* THE TASK
Nothing but a number is needed: the count of lines below that include "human".

* EXCERPTED DATA

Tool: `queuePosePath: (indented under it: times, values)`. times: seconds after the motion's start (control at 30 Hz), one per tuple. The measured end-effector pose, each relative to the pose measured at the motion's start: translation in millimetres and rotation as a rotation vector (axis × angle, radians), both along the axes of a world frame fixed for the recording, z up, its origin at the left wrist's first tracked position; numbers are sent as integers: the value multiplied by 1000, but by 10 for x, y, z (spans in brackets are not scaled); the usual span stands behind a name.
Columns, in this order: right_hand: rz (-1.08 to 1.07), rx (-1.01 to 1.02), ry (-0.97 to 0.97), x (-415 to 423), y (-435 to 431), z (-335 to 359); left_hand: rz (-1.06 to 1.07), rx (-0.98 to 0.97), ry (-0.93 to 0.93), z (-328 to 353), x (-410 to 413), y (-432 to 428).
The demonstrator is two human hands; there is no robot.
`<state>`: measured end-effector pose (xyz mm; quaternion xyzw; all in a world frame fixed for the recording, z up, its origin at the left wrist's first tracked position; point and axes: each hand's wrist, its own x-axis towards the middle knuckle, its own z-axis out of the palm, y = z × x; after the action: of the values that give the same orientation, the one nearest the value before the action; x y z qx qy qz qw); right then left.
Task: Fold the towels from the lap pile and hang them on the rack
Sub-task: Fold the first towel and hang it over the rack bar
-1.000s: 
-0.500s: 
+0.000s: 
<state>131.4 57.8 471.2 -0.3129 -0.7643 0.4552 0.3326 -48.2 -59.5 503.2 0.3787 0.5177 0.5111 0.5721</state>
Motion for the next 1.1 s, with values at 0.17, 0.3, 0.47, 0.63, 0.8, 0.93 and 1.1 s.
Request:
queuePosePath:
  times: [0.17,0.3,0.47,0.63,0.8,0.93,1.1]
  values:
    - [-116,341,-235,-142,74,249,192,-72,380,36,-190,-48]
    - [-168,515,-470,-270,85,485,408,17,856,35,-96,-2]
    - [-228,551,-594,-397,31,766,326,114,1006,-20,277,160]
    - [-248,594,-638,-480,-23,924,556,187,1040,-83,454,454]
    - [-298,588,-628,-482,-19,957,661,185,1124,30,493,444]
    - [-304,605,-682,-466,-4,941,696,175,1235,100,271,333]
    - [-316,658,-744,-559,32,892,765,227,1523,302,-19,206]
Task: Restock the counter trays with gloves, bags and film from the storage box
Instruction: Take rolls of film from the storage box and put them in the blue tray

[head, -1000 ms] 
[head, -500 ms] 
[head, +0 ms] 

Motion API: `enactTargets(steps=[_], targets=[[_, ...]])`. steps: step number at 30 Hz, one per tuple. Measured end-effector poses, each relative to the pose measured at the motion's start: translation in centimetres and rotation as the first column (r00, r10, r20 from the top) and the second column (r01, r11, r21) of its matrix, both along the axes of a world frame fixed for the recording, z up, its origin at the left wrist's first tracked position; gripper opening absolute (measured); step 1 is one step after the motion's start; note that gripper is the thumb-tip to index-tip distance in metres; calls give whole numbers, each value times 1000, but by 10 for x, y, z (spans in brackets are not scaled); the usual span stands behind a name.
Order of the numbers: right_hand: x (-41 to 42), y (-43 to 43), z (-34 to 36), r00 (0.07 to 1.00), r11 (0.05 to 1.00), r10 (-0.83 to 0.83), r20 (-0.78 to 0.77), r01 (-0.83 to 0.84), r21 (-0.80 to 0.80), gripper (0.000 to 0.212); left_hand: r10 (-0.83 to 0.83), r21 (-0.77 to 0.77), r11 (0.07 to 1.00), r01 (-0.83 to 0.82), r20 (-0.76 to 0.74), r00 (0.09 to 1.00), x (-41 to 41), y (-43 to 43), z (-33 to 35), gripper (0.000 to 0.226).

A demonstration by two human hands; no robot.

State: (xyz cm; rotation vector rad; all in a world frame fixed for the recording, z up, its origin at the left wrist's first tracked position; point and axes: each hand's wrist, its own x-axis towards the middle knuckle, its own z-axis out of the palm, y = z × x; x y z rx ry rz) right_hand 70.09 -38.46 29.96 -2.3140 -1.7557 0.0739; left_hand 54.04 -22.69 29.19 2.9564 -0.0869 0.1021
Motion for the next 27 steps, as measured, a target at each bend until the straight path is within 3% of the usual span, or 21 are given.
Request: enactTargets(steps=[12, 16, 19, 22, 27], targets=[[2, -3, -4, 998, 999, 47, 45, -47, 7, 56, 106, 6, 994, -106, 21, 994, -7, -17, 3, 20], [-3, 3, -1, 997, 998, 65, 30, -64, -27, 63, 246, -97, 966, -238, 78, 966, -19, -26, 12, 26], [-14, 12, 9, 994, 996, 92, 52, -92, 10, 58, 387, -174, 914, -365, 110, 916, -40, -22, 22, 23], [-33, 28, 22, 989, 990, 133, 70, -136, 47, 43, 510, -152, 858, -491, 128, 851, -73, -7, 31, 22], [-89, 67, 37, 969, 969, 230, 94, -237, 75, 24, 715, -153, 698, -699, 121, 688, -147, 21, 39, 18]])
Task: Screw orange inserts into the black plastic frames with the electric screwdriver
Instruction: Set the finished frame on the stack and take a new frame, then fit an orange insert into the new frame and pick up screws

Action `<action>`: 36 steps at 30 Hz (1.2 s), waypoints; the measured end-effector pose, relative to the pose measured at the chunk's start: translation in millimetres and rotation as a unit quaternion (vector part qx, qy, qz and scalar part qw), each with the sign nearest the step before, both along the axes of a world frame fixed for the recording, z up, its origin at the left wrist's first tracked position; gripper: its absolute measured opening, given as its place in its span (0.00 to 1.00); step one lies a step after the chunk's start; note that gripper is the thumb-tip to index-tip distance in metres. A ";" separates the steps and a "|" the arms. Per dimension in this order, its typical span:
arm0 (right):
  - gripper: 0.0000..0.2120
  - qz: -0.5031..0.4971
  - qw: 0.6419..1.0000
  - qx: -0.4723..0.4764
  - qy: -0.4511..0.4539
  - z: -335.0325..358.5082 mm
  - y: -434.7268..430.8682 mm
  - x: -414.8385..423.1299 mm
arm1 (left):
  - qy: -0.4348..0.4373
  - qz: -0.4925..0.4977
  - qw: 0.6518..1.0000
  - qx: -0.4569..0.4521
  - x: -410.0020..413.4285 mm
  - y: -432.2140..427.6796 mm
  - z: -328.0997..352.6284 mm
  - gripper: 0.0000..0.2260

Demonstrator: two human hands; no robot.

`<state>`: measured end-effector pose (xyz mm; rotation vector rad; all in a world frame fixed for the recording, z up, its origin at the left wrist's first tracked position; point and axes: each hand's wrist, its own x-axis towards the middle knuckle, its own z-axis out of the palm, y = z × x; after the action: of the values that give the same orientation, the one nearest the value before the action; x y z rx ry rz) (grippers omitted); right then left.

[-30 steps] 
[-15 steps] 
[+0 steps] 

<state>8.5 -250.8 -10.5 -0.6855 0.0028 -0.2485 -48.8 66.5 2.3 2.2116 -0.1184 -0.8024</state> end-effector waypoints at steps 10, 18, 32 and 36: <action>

* WRITTEN SOLUTION
3